The book's opener, "From the Desk of Hunter B. Gwathmey" follows the winner of a high school writing contest and his disillusionment with the more successful authors he meets as a result of his own minor success. This tale is followed by "Referred Pain," in which a lonely wife embarks upon an illicit affair with one of her husband's graduate students. "First Responder" is also a standout, about a gay man who begins bonding with his brother and achieves the kind of rare family solidarity that comes after years of estrangement and misunderstood emotions.

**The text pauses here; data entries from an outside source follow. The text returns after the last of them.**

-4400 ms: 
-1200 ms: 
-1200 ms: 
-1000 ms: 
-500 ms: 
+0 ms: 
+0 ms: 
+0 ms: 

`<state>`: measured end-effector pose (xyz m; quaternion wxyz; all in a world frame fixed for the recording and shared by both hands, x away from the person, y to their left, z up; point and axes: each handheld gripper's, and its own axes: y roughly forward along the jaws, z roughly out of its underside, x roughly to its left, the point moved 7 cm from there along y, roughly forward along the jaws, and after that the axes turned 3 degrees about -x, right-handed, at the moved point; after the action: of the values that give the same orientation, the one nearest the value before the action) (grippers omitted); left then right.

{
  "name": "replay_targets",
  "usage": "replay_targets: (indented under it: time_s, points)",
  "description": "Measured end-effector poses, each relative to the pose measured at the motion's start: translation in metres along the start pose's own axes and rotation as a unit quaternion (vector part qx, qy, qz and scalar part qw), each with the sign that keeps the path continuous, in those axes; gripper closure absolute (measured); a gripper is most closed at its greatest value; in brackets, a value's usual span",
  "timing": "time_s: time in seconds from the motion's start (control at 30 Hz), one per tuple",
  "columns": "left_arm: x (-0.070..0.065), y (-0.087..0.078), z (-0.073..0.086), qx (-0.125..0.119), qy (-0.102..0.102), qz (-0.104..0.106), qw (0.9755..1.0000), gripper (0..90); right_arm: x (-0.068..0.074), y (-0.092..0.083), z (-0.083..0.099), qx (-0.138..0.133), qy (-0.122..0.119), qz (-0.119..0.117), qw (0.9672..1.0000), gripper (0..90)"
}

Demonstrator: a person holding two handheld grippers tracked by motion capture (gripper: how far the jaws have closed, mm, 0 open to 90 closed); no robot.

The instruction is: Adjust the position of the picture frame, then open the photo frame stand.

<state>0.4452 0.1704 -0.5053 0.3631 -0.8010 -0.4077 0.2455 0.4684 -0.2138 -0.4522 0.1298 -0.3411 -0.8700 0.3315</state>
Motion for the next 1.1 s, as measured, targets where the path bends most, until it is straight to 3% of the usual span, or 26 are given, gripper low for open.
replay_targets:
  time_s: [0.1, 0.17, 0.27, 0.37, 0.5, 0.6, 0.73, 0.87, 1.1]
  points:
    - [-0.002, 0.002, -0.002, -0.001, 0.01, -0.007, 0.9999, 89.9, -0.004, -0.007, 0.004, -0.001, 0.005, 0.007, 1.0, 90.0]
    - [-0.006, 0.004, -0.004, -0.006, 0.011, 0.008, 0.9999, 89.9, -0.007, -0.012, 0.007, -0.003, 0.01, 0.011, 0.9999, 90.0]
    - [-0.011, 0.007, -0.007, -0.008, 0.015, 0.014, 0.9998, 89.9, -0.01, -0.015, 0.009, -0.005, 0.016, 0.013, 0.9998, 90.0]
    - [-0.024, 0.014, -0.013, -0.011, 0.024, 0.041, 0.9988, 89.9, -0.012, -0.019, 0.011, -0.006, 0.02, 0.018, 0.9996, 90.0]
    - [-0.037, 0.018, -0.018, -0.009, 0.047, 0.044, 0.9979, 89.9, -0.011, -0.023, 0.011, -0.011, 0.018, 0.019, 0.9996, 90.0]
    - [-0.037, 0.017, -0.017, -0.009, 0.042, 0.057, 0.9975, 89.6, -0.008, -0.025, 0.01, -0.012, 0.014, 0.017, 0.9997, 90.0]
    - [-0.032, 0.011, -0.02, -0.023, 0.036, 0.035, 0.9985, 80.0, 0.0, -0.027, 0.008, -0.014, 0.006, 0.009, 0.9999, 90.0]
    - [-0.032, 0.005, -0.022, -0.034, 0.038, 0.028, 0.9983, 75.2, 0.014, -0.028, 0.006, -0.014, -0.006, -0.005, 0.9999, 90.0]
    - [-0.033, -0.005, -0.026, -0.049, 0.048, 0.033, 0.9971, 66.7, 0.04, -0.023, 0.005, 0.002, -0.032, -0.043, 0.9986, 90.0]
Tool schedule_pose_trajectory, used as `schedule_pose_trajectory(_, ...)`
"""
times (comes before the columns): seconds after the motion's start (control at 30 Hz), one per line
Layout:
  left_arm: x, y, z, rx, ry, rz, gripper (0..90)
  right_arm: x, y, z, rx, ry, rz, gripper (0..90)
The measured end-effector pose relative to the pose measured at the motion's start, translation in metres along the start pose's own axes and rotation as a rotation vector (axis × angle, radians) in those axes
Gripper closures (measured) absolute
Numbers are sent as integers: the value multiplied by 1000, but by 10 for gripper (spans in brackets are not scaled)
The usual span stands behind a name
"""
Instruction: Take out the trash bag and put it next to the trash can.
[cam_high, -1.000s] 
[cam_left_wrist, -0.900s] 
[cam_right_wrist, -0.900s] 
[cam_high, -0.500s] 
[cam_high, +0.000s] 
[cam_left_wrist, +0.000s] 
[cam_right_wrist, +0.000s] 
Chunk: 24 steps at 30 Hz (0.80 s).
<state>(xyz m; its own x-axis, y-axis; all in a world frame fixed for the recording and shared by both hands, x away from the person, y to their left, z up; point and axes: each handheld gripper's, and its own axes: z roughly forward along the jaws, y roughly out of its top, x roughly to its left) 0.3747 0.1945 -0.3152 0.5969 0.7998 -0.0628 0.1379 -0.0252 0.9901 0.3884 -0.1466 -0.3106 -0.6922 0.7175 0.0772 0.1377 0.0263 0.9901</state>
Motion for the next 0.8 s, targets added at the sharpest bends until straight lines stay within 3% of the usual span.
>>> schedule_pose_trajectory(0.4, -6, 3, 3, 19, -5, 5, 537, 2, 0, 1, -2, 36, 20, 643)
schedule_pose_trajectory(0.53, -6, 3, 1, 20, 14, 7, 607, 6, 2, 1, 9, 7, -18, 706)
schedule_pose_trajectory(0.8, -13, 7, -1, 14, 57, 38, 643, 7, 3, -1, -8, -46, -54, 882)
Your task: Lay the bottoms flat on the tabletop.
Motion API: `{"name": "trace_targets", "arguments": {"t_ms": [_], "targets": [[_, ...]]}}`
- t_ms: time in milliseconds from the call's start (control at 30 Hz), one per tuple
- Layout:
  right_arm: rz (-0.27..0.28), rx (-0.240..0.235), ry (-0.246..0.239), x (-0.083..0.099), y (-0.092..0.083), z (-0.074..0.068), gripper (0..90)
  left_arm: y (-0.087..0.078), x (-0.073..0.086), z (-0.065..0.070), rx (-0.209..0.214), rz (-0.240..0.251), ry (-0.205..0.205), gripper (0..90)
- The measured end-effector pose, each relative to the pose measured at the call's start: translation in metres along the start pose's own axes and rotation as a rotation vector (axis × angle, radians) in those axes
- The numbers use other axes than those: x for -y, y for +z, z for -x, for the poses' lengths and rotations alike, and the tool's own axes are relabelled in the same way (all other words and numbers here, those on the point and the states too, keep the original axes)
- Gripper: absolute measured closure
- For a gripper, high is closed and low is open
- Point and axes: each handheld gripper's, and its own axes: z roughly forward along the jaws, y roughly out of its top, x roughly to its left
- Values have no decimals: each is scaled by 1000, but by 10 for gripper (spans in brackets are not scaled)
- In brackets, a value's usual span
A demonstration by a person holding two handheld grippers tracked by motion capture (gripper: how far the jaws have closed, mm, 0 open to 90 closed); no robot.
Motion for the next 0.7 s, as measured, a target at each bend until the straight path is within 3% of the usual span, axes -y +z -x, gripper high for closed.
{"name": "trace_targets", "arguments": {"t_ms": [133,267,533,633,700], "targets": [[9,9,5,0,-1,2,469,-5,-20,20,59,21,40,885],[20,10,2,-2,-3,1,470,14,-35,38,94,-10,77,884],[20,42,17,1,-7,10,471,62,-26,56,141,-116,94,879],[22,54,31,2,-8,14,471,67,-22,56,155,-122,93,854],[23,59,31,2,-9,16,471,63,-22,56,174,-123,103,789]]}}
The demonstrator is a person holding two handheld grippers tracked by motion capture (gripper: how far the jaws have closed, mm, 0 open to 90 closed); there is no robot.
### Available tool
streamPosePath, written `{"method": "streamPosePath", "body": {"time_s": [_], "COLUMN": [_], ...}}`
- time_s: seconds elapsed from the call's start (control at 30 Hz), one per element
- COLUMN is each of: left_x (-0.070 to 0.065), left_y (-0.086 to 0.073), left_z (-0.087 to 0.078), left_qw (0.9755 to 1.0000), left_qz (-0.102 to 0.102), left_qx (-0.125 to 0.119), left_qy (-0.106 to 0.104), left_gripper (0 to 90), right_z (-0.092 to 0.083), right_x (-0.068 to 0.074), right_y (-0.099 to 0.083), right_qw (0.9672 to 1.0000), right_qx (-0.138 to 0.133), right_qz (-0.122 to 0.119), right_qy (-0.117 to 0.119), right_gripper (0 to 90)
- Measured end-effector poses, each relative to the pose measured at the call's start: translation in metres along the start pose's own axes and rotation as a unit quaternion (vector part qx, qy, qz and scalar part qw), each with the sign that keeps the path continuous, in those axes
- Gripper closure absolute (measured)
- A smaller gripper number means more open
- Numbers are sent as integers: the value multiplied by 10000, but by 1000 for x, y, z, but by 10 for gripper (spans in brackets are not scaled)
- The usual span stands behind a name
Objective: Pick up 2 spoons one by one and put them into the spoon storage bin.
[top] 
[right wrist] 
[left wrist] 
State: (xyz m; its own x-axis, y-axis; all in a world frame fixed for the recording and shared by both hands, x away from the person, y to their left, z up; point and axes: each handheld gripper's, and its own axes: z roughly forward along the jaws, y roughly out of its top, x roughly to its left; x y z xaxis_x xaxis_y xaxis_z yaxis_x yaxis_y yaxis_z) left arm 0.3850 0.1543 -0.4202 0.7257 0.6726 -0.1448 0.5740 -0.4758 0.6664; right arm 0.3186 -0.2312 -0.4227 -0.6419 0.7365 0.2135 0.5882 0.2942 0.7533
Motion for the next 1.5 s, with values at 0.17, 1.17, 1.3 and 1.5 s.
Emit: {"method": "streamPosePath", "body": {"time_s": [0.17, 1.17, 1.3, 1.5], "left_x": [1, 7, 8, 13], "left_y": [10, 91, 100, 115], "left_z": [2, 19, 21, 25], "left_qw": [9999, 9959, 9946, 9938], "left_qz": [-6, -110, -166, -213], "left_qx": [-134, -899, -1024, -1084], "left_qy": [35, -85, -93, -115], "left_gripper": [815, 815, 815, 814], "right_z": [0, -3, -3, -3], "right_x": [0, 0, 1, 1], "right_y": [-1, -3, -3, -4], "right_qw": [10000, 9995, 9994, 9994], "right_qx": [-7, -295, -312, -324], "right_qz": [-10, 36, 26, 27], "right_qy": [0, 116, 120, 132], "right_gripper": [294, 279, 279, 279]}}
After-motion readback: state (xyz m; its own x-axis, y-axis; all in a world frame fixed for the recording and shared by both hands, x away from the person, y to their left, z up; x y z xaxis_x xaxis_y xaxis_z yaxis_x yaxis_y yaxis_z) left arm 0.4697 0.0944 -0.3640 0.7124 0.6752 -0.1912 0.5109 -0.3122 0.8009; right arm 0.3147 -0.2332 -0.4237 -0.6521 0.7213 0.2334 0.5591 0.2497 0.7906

The dramatic and poignant "Admissions" perhaps comes closest to home for Carroll with its autobiographical nature. In it, the younger partner of a gay couple must come to terms with the medical collapse of his older lover, and the opinions and procedural operations of the hospital staff surrounding them. Edmund White has suffered two strokes in recent years, the latest one extensively debilitating him for months (he has since remarkably recovered). The story offers a true representation of the generational gap between Perry and Scott, the story's two lovers: "Perry had been at Stonewall, helping smash parking meters, screaming at the police. Scott had grown up a Me, narcotized by junk food, game shows, sitcoms."

"Unsticking," the final story, is set in Key West and features a juxtaposition of older and younger gay men, with the perceptive, been-there-done-that aging man cringing in the presence of the unforeseen mistakes about to be made by the adult children who "called girls guys, and everybody of that generation, it seemed, called each other kid."

Not to be missed, Carroll's brilliant inaugural story collection sets this talented author up for great things to come.